Your task:
Go through the data below and copy each line where the word "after" occurs.

Given material:
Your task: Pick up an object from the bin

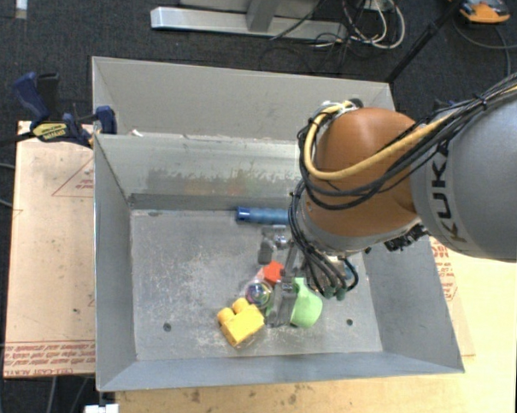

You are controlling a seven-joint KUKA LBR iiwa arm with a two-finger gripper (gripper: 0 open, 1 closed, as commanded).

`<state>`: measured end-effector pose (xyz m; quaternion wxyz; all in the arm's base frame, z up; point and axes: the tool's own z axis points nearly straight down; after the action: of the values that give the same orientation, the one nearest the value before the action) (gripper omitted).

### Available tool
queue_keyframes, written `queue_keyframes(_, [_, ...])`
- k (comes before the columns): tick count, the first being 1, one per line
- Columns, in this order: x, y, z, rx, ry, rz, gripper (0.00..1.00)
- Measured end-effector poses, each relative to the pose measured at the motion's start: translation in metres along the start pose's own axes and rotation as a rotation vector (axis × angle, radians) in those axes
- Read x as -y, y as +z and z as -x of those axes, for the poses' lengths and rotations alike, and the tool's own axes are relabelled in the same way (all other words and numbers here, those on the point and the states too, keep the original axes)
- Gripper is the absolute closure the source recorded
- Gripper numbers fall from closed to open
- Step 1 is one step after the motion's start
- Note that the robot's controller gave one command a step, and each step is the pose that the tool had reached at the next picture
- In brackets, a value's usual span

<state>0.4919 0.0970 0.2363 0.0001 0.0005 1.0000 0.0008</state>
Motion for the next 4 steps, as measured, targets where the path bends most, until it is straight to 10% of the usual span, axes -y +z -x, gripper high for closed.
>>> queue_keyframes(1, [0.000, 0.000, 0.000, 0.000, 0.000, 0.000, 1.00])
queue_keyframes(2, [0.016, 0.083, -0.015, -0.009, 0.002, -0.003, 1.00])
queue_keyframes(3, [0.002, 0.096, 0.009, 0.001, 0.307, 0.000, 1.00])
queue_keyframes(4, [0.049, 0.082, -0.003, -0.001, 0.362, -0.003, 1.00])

Reply to the exercise:
`<state>`: measured end-effector pose (xyz m; quaternion wxyz; all in the arm's base frame, z up; point and axes: the tool's own z axis points nearly straight down; after the action: of the values that give the same orientation, the one nearest the value before the action) (gripper omitted).
- Step 1 is one step after the motion's start

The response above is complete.